Wolfgang Kandek

Claude and using a local LLM on a spare server

Sometimes when I run out of tokens in claude on my Mac laptop I switch to an LLM that I run on a Mac Studio (M4 Max 36 GB) that I have running other software on.
The LLM I run on the server is Qwen3.5

Speed of this local solution is about 1/3 of using claude with Sonnet 4.6.

Here is how I got this to work, it is pretty easy, but took me a while to find the right tools - i.e. vllm_mlx has a native Claude compatible server, differently from mlx_lm or mlx_vlm.
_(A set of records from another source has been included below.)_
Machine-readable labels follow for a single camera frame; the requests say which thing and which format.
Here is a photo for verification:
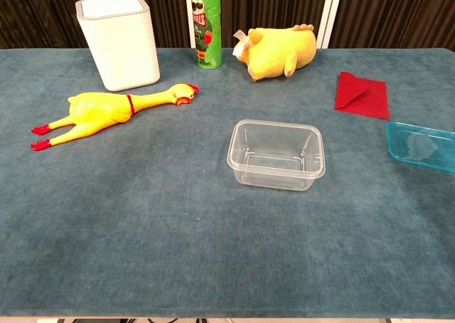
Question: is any clear plastic container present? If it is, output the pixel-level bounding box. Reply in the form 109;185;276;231
226;119;327;192

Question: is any teal container lid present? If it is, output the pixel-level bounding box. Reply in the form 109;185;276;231
386;121;455;174

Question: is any white square trash bin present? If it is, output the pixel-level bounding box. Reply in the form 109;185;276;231
75;0;161;92

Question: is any yellow rubber chicken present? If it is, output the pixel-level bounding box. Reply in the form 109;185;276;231
30;83;201;152

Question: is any green Pringles can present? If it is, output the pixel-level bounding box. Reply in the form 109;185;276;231
184;0;224;70

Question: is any yellow plush chicken toy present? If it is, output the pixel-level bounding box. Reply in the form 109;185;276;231
232;23;318;82

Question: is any teal table cloth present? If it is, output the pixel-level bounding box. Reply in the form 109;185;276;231
0;47;455;319

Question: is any red envelope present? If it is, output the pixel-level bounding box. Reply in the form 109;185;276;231
333;71;391;121

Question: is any white partition post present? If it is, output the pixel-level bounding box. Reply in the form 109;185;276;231
316;0;345;49

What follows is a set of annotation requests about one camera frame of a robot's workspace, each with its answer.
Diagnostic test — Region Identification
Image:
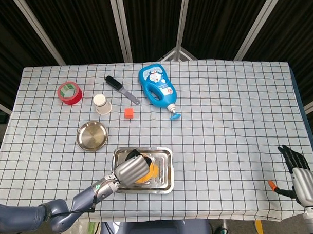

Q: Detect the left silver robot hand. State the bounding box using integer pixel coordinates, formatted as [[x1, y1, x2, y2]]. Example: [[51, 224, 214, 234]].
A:
[[113, 147, 155, 187]]

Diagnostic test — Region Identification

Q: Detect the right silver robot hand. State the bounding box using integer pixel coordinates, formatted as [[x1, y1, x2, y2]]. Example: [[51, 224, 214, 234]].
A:
[[267, 143, 313, 209]]

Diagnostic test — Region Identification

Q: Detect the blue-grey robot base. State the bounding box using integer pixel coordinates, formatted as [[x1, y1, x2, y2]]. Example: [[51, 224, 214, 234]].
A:
[[98, 217, 212, 234]]

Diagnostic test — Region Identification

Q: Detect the bowl of orange powder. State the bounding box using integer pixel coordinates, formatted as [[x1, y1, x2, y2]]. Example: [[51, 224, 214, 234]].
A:
[[133, 154, 156, 185]]

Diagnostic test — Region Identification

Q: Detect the rectangular steel tray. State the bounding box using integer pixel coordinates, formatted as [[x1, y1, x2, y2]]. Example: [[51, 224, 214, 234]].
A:
[[108, 145, 175, 197]]

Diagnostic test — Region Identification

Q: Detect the round steel plate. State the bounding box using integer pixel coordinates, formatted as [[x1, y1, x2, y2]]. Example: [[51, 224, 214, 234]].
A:
[[76, 120, 109, 152]]

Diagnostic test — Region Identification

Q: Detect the white paper cup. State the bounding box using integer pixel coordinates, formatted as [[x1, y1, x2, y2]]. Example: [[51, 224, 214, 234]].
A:
[[92, 93, 113, 116]]

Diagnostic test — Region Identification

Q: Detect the blue detergent bottle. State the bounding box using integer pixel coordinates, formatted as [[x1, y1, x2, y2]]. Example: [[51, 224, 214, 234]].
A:
[[137, 62, 182, 122]]

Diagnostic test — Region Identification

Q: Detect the red tape roll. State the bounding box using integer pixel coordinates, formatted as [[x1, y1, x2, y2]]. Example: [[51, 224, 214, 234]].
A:
[[57, 81, 84, 106]]

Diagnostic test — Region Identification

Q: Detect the blue checked tablecloth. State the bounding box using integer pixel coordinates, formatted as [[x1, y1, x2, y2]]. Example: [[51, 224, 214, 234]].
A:
[[0, 55, 313, 232]]

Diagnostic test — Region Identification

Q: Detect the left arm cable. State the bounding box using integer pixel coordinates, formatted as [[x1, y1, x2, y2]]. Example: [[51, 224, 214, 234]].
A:
[[50, 192, 98, 218]]

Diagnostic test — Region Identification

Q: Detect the black folding screen white frame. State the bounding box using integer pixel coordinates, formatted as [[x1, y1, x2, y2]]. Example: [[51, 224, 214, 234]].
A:
[[0, 0, 313, 115]]

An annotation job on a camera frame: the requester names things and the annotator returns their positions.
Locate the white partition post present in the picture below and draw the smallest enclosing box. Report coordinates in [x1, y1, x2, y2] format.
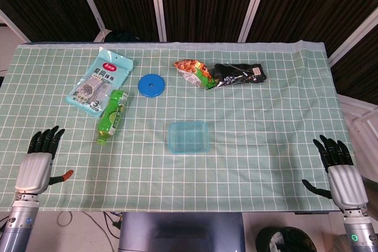
[0, 9, 32, 44]
[237, 0, 272, 43]
[327, 12, 378, 68]
[70, 0, 106, 42]
[148, 0, 167, 42]

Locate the blue-grey robot torso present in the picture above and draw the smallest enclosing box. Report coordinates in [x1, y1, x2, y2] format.
[118, 212, 247, 252]

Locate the blue round disc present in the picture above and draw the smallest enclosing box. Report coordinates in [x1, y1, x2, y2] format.
[138, 74, 167, 98]

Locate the black floor cable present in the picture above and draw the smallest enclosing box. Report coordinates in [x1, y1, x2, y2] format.
[87, 212, 122, 237]

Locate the clear blue plastic container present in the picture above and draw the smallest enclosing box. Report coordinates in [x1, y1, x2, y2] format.
[168, 120, 211, 155]

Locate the green drink bottle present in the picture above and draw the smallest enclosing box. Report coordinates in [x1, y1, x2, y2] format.
[96, 89, 129, 146]

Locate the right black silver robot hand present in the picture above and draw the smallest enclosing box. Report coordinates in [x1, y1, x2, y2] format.
[301, 135, 370, 211]

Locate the black socks package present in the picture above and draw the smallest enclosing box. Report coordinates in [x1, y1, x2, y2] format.
[213, 62, 269, 90]

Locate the orange green snack bag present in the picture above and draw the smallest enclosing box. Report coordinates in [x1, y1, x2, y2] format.
[173, 59, 215, 91]

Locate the green checked tablecloth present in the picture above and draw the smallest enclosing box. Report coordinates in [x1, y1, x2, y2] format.
[0, 40, 358, 214]

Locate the black rounded bag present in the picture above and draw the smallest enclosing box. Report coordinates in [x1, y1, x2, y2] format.
[105, 30, 143, 43]

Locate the black trash bin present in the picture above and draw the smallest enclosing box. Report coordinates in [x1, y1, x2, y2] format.
[255, 226, 318, 252]

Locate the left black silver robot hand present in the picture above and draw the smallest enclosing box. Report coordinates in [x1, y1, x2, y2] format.
[14, 126, 74, 195]

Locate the light blue dishcloth package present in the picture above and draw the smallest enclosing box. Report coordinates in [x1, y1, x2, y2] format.
[65, 47, 134, 118]

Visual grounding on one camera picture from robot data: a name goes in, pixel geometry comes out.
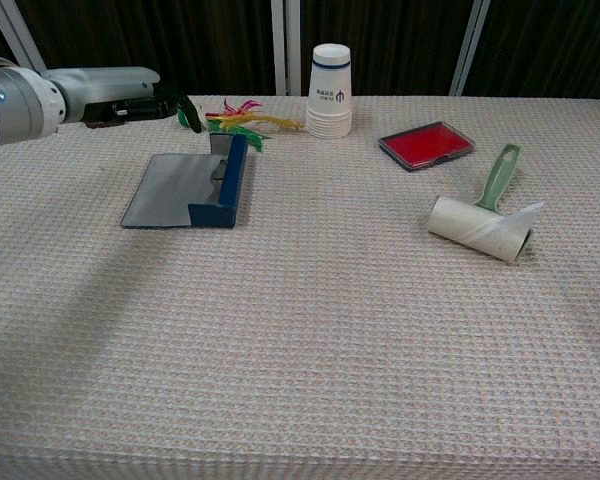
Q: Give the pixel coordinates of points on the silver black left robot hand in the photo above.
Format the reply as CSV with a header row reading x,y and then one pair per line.
x,y
105,87

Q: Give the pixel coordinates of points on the blue glasses case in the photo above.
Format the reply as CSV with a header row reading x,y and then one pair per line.
x,y
172,190

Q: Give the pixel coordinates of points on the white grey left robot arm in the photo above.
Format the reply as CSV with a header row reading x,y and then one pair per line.
x,y
15,105

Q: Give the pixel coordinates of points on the black pleated curtain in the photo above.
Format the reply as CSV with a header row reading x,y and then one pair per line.
x,y
180,35

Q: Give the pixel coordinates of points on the colourful feather shuttlecock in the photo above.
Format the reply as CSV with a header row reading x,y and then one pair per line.
x,y
242,120

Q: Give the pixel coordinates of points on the white pill bottle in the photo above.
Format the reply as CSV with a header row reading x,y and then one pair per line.
x,y
330,95

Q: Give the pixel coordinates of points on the beige woven tablecloth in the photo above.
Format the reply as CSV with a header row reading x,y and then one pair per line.
x,y
300,325

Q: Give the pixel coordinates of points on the red ink pad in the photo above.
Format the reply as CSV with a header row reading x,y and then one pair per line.
x,y
425,144

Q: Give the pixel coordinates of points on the slanted white frame post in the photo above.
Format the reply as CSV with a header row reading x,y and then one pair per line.
x,y
469,45
17,30

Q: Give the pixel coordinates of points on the upright white frame post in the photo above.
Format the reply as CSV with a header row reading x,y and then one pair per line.
x,y
294,45
278,45

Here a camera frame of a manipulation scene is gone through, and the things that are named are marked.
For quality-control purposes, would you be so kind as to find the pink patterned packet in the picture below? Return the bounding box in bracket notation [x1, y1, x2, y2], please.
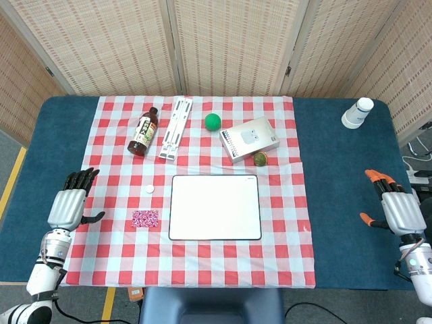
[131, 209, 160, 228]

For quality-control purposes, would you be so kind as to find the white power strip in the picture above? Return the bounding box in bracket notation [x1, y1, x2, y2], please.
[403, 155, 432, 185]

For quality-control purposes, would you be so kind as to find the white rectangular mat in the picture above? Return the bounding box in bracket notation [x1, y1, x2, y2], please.
[168, 174, 263, 242]

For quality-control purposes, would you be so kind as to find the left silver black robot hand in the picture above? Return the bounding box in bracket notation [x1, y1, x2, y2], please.
[46, 167, 107, 233]

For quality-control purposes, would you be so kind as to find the dark blue table cover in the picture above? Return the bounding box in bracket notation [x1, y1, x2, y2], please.
[0, 96, 421, 292]

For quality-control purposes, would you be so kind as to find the brown tea bottle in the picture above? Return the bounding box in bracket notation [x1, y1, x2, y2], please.
[127, 106, 160, 157]

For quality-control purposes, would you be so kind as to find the black floor cable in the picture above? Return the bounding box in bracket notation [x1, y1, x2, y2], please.
[285, 301, 348, 324]

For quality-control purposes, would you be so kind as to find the right silver orange-tipped robot hand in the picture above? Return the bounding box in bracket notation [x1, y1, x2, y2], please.
[359, 169, 427, 236]

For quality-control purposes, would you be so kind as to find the white folding stand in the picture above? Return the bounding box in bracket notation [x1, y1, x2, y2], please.
[158, 97, 194, 161]

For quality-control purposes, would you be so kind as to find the silver earbuds box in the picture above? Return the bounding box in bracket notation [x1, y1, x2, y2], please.
[219, 116, 281, 164]

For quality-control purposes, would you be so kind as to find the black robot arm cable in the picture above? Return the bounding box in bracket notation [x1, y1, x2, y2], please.
[52, 296, 142, 324]

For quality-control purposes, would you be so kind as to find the red white checkered tablecloth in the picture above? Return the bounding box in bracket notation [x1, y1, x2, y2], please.
[63, 95, 317, 289]

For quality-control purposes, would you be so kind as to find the blue chair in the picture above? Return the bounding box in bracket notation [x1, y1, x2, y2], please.
[139, 286, 286, 324]

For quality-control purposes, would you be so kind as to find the beige woven folding screen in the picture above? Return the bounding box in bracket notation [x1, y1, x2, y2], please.
[0, 0, 432, 146]

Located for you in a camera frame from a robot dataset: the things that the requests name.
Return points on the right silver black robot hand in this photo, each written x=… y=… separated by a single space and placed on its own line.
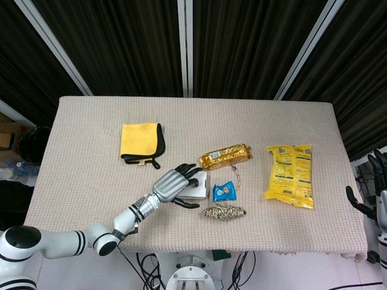
x=382 y=207

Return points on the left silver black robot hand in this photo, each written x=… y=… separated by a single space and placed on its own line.
x=170 y=185

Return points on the white cardboard box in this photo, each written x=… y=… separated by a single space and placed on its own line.
x=202 y=188

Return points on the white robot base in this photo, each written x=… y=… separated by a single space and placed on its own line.
x=193 y=272

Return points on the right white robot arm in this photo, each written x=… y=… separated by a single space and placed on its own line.
x=382 y=243

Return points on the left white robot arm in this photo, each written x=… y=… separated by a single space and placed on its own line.
x=60 y=241

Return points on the brown cardboard box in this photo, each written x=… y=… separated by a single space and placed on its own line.
x=6 y=139

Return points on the blue snack packet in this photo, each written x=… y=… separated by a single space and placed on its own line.
x=223 y=191

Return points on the yellow cloth with black trim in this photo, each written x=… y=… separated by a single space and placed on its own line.
x=139 y=136

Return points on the gold cracker package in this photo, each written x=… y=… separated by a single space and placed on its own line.
x=225 y=155

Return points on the beige waffle tablecloth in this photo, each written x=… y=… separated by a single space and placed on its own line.
x=90 y=181

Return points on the dark green block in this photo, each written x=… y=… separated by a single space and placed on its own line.
x=220 y=255

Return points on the yellow snack bag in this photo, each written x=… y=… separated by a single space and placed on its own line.
x=290 y=178

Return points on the black pleated curtain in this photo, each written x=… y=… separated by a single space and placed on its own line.
x=248 y=45
x=356 y=75
x=121 y=45
x=24 y=60

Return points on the black trash bin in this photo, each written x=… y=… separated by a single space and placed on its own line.
x=33 y=145

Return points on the clear plastic water bottle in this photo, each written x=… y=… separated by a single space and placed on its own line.
x=25 y=167

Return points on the white frame post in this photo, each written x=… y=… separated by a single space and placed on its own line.
x=54 y=45
x=185 y=45
x=310 y=45

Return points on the white frame bar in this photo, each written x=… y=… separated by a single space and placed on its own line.
x=15 y=111
On the server - the Mac Studio:

upgrade python
brew install python@3.14
create a working diretcory
mkdir mlx; cd mlx
create a virtual python env using the new python
/opt/brew/bin/python3 -m venv .
source bin/activate
install vllm_mlx - install dependencies takes a little while
pip3 install vllm_mlx
run the server - first time will download the model takes a while
vllm-mlx serve mlx-community/Qwen3.5-35B-A3B-4Bit --port 8080 --host 0.0.0.0

On the client - my laptop and 192.168.1.10 is the address of the server.

ANTHROPIC_MODEL=mlx-community/Qwen3.5-35B-A3B-4Bit
ANTHROPIC_DEFAULT_HAIKU_MODEL=mlx-community/Qwen3.5-35B-A3B-4Bit
ANTHROPIC_DEFAULT_OPUS_MODEL=mlx-community/Qwen3.5-35B-A3B-4Bit
ANTHROPIC_DEFAULT_SONNET_MODEL=mlx-community/Qwen3.5-35B-A3B-4Bit
ANTHROPIC_API_KEY=not-needed  
ANTHROPIC_BASE_URL=http://192.168.1.10:8080
claude

explaining a 20KB python program took about 1m, on normal claude about 20 seconds. The explanation were different but both reasonable.

Update: when running qwen 3.5 under ollama (qwen3.5:35b-a3b) on a local PC with a 5090 i get near instantaneous performance using the Pi Coding Agent on my workstation.